In June 1630, nearly 18,000 Swedish troops landed in the Duchy of Pomerania, occupied by Wallenstein since 1627. Gustavus signed an alliance with Bogislaw XIV, Duke of Pomerania, securing his interests in Pomerania against the Catholic Polish–Lithuanian Commonwealth, another Baltic competitor linked to Ferdinand by family and religion.

Expectations of widespread support proved unrealistic; by the end of 1630, the only new Swedish ally was the Imperial town of Magdeburg, then besieged by the Catholic League. Despite the devastation inflicted on their territories by Imperial soldiers, Saxony and Brandenburg-Prussia were reluctant to back the Swedes. Both had their own ambitions in Pomerania, which clashed with those of Gustavus, while previous experience showed inviting external powers into the Empire was easier than getting them to leave.

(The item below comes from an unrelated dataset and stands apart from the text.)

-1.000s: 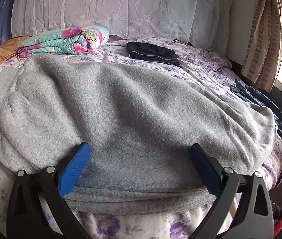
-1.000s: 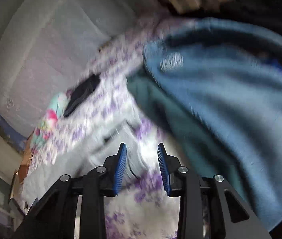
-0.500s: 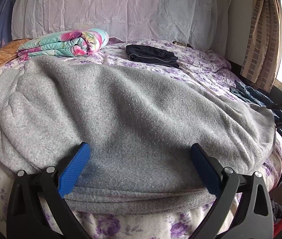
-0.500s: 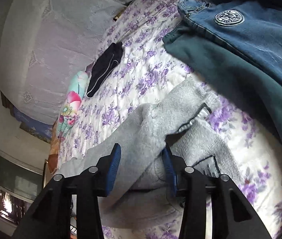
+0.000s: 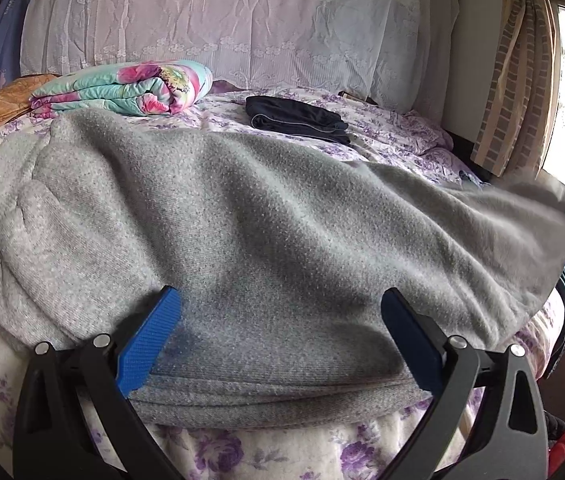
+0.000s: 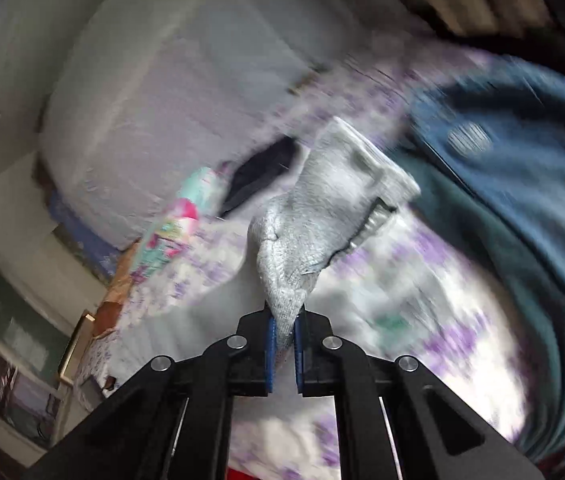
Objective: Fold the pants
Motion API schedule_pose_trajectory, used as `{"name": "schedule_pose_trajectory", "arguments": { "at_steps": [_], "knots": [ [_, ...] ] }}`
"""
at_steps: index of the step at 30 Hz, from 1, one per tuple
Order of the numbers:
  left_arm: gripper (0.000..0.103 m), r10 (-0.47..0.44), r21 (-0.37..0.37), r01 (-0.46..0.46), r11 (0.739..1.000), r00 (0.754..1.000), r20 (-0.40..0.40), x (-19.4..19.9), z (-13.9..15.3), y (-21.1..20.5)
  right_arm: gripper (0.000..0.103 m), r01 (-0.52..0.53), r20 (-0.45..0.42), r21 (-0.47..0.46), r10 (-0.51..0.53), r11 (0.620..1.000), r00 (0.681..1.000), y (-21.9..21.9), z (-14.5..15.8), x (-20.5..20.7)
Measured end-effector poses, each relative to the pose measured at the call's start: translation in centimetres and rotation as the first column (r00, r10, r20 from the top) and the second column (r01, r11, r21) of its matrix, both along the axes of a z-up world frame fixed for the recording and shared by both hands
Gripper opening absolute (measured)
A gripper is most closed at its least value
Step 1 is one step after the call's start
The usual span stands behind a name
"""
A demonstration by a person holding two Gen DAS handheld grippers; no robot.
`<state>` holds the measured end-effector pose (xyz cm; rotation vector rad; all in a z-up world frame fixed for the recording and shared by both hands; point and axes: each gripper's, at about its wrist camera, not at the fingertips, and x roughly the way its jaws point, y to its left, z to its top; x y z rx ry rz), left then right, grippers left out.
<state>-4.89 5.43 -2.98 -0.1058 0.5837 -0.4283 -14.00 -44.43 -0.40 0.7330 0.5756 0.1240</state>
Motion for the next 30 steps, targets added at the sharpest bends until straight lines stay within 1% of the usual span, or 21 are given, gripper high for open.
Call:
{"name": "schedule_pose_trajectory", "arguments": {
  "at_steps": [2, 3, 4, 5, 6, 7, 8, 12, 15, 18, 19, 20, 21, 22, 23, 24, 25, 26, 28, 29, 30],
  "knots": [
    [0.098, -0.003, 0.01, 0.003, 1.0, 1.0, 0.0, 0.0, 0.0, -0.1, 0.008, 0.03, -0.115, 0.097, -0.018, 0.995, 0.993, -2.0, -4.7, 1.0],
    [0.098, -0.006, 0.017, 0.006, 1.0, 1.0, -0.001, 0.0, 0.0, -0.1, 0.009, 0.028, -0.146, 0.131, -0.009, 0.991, 0.989, -2.3, -6.4, 1.5],
    [0.098, -0.01, 0.023, 0.01, 1.0, 1.0, -0.004, 0.0, 0.0, -0.1, 0.01, 0.032, -0.152, 0.156, -0.008, 0.987, 0.988, -2.4, -7.3, 1.6],
    [0.098, -0.015, 0.027, 0.015, 1.0, 1.0, -0.004, 0.0, 0.0, -0.1, 0.017, 0.036, -0.146, 0.157, -0.013, 0.987, 0.989, -2.3, -7.3, 1.4],
    [0.098, -0.019, 0.028, 0.019, 0.999, 1.0, -0.005, 0.0, 0.0, -0.1, 0.025, 0.033, -0.147, 0.143, -0.012, 0.989, 0.989, -2.3, -6.9, 1.2],
    [0.098, -0.019, 0.027, 0.019, 0.999, 1.0, -0.004, 0.1, 0.0, -0.1, 0.052, 0.036, -0.158, 0.123, -0.016, 0.992, 0.987, -2.2, -6.5, 0.8],
    [0.098, -0.015, 0.029, 0.015, 0.999, 1.0, -0.004, 0.1, 0.0, -0.2, 0.068, 0.04, -0.158, 0.12, -0.021, 0.992, 0.987, -2.2, -6.0, 0.2],
    [0.098, -0.003, 0.034, 0.003, 0.999, 1.0, 0.004, 0.1, -0.1, -0.2, 0.069, 0.045, -0.144, 0.174, -0.02, 0.984, 0.989, -2.8, -6.3, -0.8],
    [0.098, -0.005, 0.038, 0.005, 0.999, 1.0, 0.0, 0.1, 0.0, -0.4, 0.069, 0.073, -0.122, 0.256, -0.043, 0.964, 0.992, -4.1, -7.9, 0.9],
    [0.098, -0.004, 0.052, 0.005, 0.999, 1.0, -0.007, 0.2, 0.0, -0.5, 0.066, 0.096, -0.093, 0.237, -0.076, 0.967, 0.993, -4.3, -7.9, 3.7],
    [0.098, -0.004, 0.056, 0.004, 0.998, 1.0, -0.008, 0.3, 0.0, -0.6, 0.04, 0.096, -0.09, 0.224, -0.077, 0.97, 0.993, -4.1, -7.5, 4.7],
    [0.098, -0.004, 0.061, 0.004, 0.998, 1.0, -0.01, 0.3, 0.0, -0.6, 0.031, 0.09, -0.068, 0.24, -0.076, 0.967, 0.995, -4.1, -6.8, 5.2],
    [0.098, -0.003, 0.063, 0.004, 0.998, 1.0, -0.013, 0.3, 0.0, -0.7, 0.029, 0.072, -0.006, 0.245, -0.073, 0.967, 0.997, -4.0, -5.4, 5.0],
    [0.098, -0.004, 0.066, 0.004, 0.998, 1.0, -0.013, 0.3, 0.1, -0.7, 0.028, 0.038, 0.074, 0.203, -0.054, 0.978, 0.996, -3.5, -3.3, 4.7],
    [0.098, -0.002, 0.066, 0.003, 0.998, 1.0, -0.013, 0.3, 0.1, -0.7, 0.027, 0.01, 0.177, 0.069, -0.022, 0.998, 0.984, -2.4, -0.1, 4.0],
    [0.098, 0.001, 0.066, 0.0, 0.998, 1.0, -0.013, 0.3, 0.1, -0.8, 0.027, 0.012, 0.227, -0.031, -0.005, 0.999, 0.974, -1.6, 1.7, 3.4],
    [0.098, 0.008, 0.066, -0.007, 0.998, 1.0, -0.011, 0.4, 0.1, -0.9, 0.027, 0.022, 0.226, -0.084, -0.002, 0.996, 0.974, -1.6, 2.3, 3.3],
    [0.098, 0.014, 0.065, -0.013, 0.998, 1.0, -0.01, 0.4, 0.1, -0.9, 0.027, 0.037, 0.172, -0.093, -0.02, 0.995, 0.985, -2.1, 1.5, 3.8],
    [0.098, 0.02, 0.067, -0.019, 0.998, 1.0, -0.006, 0.4, 0.1, -1.1, 0.029, 0.053, -0.039, -0.118, -0.058, 0.992, 0.998, -3.3, -2.8, 5.5],
    [0.098, 0.022, 0.073, -0.021, 0.997, 1.0, -0.005, 0.3, 0.1, -1.2, 0.035, 0.042, -0.116, -0.107, -0.055, 0.993, 0.992, -3.5, -4.9, 5.7],
    [0.098, 0.023, 0.079, -0.022, 0.997, 1.0, -0.005, 0.2, 0.0, -1.2, 0.041, 0.049, -0.127, -0.09, -0.06, 0.995, 0.99, -3.8, -6.1, 5.3]
  ]
}}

Although the Swedes expelled the Imperials, this simply replaced one set of plunderers with another; Gustavus could not support so large an army, and his unpaid and unfed troops became increasingly mutinous and ill-disciplined. In January 1631, John George of Saxony hosted a conference of German Protestant states at Leipzig, hoping to create a neutrality pact. Gustavus responded by advancing through Brandenburg, as far as Bärwalde, on the Oder, where he set up camp. This secured his rear before moving onto Magdeburg, while making a clear point to those meeting in Leipzig.

==Negotiations==
For much of the 16th and 17th centuries, Europe was dominated by the rivalry between France and the Habsburgs, rulers of Spain and the Holy Roman Empire. During the 1620s, France was divided by renewed religious wars and Cardinal Richelieu, chief minister from 1624 to 1642, avoided open conflict with the Habsburgs. Instead, he financed their opponents, including the Dutch, the Ottomans, and Danish intervention in the Thirty Years War.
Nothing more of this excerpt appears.